Here are two reproducers:
- Pi 5 8GB running Pi OS booted from USB and writing an image to SD
Insert a blank SD class A1 card in the SD slot and use imager in CLI mode to write it.
While writing, the buffers/page cache usage reported will climb to use the vast majority of the free RAM. At or near the 100% step in the progress bar, the sync op is issued, takes more than 2 minutes to complete, and this causes a splat in dmesg:
[ 726.451032] INFO: task kworker/1:0:2147 blocked for more than 120 seconds.
[ 726.451043] Not tainted 6.12.47-v8-16k+ #635
[ 726.451046] "echo 0 > /proc/sys/kernel/hung_task_timeout_secs" disables this message.
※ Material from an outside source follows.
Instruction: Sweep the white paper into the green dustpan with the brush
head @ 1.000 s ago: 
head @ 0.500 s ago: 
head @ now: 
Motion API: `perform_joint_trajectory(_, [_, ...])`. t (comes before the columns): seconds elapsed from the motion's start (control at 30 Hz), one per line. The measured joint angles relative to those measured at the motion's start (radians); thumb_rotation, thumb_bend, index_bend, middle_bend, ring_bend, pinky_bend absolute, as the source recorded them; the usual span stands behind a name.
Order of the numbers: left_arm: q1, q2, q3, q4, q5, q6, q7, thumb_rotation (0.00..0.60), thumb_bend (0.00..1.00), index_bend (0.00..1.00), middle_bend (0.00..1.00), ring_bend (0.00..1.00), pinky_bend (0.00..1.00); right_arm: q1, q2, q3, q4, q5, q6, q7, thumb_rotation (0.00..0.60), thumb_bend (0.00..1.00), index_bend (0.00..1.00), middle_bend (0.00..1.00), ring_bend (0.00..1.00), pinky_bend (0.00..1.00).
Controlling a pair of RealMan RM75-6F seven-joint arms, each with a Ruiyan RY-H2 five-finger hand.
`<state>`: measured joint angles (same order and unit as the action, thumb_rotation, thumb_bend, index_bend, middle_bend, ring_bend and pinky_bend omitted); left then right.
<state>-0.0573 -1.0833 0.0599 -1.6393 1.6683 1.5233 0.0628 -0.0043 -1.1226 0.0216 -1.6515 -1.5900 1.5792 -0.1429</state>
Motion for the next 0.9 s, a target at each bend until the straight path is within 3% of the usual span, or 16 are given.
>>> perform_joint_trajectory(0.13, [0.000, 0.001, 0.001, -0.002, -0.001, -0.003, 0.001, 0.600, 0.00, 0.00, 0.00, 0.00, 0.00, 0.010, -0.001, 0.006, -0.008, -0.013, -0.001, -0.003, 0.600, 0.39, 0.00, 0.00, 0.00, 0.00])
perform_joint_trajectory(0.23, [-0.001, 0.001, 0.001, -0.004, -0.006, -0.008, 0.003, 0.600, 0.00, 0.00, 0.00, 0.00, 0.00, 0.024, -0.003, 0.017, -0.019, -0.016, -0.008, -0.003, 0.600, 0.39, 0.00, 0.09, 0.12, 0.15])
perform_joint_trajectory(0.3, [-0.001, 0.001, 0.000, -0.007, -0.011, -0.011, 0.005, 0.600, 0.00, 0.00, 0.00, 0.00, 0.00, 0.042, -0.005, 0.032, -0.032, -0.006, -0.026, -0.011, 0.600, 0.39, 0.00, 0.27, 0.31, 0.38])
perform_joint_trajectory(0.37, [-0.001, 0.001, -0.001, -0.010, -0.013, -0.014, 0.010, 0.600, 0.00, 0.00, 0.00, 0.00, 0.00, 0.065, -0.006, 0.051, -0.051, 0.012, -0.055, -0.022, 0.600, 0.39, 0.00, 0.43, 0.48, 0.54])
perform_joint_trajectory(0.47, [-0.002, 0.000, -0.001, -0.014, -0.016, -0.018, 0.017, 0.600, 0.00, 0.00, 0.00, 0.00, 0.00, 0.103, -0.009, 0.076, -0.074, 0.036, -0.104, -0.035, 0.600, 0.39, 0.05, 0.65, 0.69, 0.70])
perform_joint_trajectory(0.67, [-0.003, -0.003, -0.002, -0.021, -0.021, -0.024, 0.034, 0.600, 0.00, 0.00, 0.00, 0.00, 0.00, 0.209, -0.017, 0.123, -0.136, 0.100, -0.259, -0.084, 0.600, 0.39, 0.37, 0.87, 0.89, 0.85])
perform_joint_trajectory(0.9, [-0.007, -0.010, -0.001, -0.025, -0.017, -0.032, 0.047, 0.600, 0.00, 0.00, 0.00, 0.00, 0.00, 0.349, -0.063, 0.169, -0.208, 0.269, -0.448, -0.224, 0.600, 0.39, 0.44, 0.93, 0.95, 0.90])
[ 726.451048] task:kworker/1:0 state:D stack:0 pid:2147 tgid:2147 ppid:2 flags:0x00000008
[ 726.451056] Workqueue: events_freezable mmc_rescan
[ 726.451067] Call trace:
[ 726.451069] __switch_to+0xf0/0x160
[ 726.451076] __schedule+0x330/0xb68
[ 726.451080] schedule+0x3c/0x148
[ 726.451084] __mmc_claim_host+0xbc/0x1f0
[ 726.451088] mmc_get_card+0x3c/0x58
[ 726.451093] mmc_sd_detect+0x28/0xa0
[ 726.451097] mmc_rescan+0x94/0x330
[ 726.451101] process_one_work+0x15c/0x3c0
[ 726.451107] worker_thread+0x2e4/0x3f0
[ 726.451111] kthread+0x120/0x130
[ 726.451115] ret_from_fork+0x10/0x20
[ 811.206493] mmcblk0: p1 p2
[ 811.282818] mmcblk0: p1 p2
The process eventually succeeds (the final write to the partition table causes a re-enumeration).
- Writing to a Pi exposing storage via USB mass-storage gadget
A different variation of this is seen with a Pi 4/5 4GB running Pi OS, and writing to a Pi 4/5 exposing its SD card via mass-storage gadget. The dirty page counts on the gadget Pi climb to a significant fraction of total RAM. In this case, the sync op on the mass-storage interface times out and causes Linux to do a device reset, which is badly handled by the gadget.
Imager should have some notion of synchronously writing to/checkpointing writes to the underlying block device in both cases - avoiding buffer bloat which also causes the progress bar to be quite inaccurate.
Version
1.9.6 (Default)
What host operating system were you using?
Debian and derivatives (eg Ubuntu)
Host OS Version
Raspberry Pi OS bookworm
Selected OS
Raspberry Pi OS bookworm
Which Raspberry Pi Device are you using?
Raspberry Pi 5, 500, and Compute Modules 5
What kind of storage device are you using?
Other
OS Customisation
- [ ] Yes, I was using OS Customisation when the bug occurred.
Relevant log output
Bug report accepted, scheduled for 2.0.
2.0 will introduce an adaptive pending-write window. Devices with more RAM that may just be suffering bus contention will get a 256MiB write window or 7 second hard limit, before an enforced sync. Devices with less RAM will get a 16MiB write window, or a 3 second hard limit, before an enforced sync.
This mechanism will be applied across Windows, macOS and Linux for consistency - though we've only observed this on Linux, it's certainly plausible on the other OSes.
This appears to be resolved as of 2.0 rc7 (not using the exact failing flash storage as last time, but a device that's similarly slow to write)
Thanks for the confirmation, @P33M. Closing as fixed, with 2.x-series releases.